Donald Trump’s least favourite son thinks there’s a coronavirus conspiracy to stop his dad from winning the presidency
Eric Trump has claimed that coronavirus is part of a Democrat conspiracy that will “magically” disappear as soon as the election is over.
In an interview with Fox News, Eric took a page from his father’s playbook to cast doubt on social distancing measures designed to curb the spread of the virus.
He claimed the disease that has killed almost 90,000 Americans and disproportionately impacted LGBT+ people is actually a “cognisant strategy” by Democrats trying to score points ahead of November’s election.

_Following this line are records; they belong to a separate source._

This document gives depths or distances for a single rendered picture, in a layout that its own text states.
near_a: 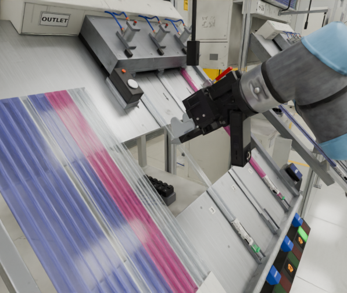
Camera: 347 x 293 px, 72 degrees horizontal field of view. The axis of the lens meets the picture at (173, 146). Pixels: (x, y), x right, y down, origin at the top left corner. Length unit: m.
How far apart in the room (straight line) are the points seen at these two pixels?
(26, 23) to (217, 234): 0.57
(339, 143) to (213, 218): 0.27
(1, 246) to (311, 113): 0.45
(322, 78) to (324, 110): 0.05
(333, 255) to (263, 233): 1.21
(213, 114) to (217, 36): 1.27
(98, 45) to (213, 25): 1.19
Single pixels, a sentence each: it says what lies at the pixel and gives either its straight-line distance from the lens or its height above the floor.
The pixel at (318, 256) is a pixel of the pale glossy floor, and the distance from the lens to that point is 1.77.
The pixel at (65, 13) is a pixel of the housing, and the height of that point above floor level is 1.21.
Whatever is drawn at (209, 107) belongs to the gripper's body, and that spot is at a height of 1.05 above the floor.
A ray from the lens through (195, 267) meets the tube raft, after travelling 0.46.
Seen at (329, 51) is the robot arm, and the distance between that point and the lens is 0.38.
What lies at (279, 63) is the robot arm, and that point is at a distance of 0.40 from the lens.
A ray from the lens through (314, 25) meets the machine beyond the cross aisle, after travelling 5.12.
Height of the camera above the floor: 1.15
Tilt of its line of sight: 23 degrees down
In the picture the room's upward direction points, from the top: straight up
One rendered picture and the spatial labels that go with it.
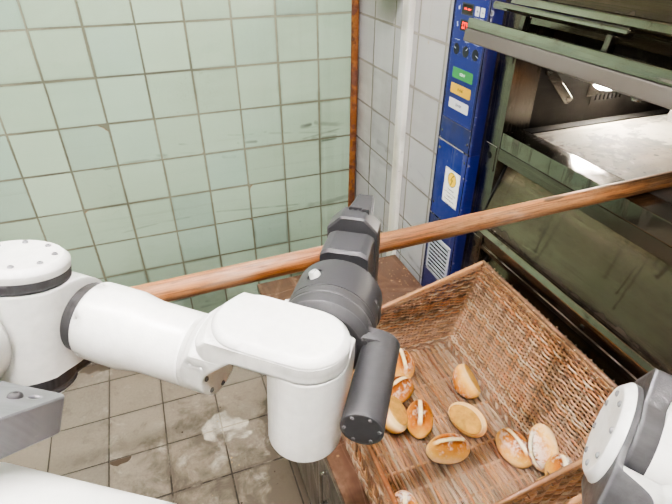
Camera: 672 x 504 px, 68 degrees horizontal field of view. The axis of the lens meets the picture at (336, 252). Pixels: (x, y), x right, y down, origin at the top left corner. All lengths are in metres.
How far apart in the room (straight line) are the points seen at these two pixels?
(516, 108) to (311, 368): 1.01
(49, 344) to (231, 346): 0.18
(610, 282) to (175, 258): 1.62
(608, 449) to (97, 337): 0.39
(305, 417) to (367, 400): 0.05
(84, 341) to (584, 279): 0.94
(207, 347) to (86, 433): 1.81
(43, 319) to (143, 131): 1.49
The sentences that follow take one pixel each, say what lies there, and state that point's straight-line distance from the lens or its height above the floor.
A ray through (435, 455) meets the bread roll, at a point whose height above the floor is 0.62.
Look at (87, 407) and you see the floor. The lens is 2.28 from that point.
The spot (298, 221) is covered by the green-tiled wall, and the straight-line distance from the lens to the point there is 2.19.
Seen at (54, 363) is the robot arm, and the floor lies 1.27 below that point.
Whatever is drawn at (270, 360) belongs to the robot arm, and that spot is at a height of 1.33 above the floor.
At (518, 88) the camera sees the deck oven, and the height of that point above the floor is 1.28.
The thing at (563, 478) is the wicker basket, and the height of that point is 0.78.
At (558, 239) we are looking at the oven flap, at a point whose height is 1.02.
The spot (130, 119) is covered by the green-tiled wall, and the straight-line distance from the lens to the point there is 1.92.
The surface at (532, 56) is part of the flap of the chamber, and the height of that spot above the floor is 1.41.
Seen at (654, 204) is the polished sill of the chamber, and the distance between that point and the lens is 1.05.
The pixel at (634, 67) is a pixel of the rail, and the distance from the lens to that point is 0.83.
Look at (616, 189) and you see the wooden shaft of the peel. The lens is 1.01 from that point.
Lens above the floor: 1.59
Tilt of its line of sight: 33 degrees down
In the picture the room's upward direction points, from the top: straight up
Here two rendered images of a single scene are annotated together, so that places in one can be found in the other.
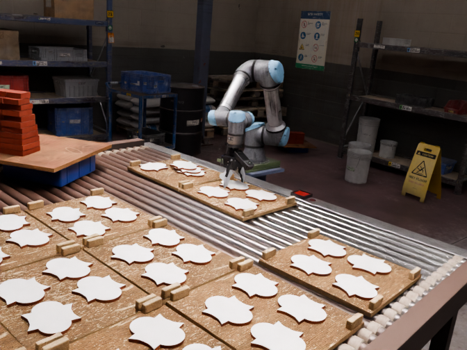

“They think they’re taking away Donald Trump’s greatest tool, which is being able to go into an arena and fill it with 50,000 people every single time,” he said.
“And you watch, they’ll milk it every single day between now and November 3. And guess what, after November 3 coronavirus will magically, all of a sudden, go away and disappear and everybody will be able to reopen.”
It should be noted that Trump has rarely, if ever, attracted crowds of 50,000 people at his rallies, despite claims that he has.
Eric Trump repeated that Democrats are trying to “milk” the devastating crisis for everything they can, adding that Biden “loves” it because it allows him to avoid the campaign trail.
The Biden campaign attacked Eric Trump’s remarks in a statement.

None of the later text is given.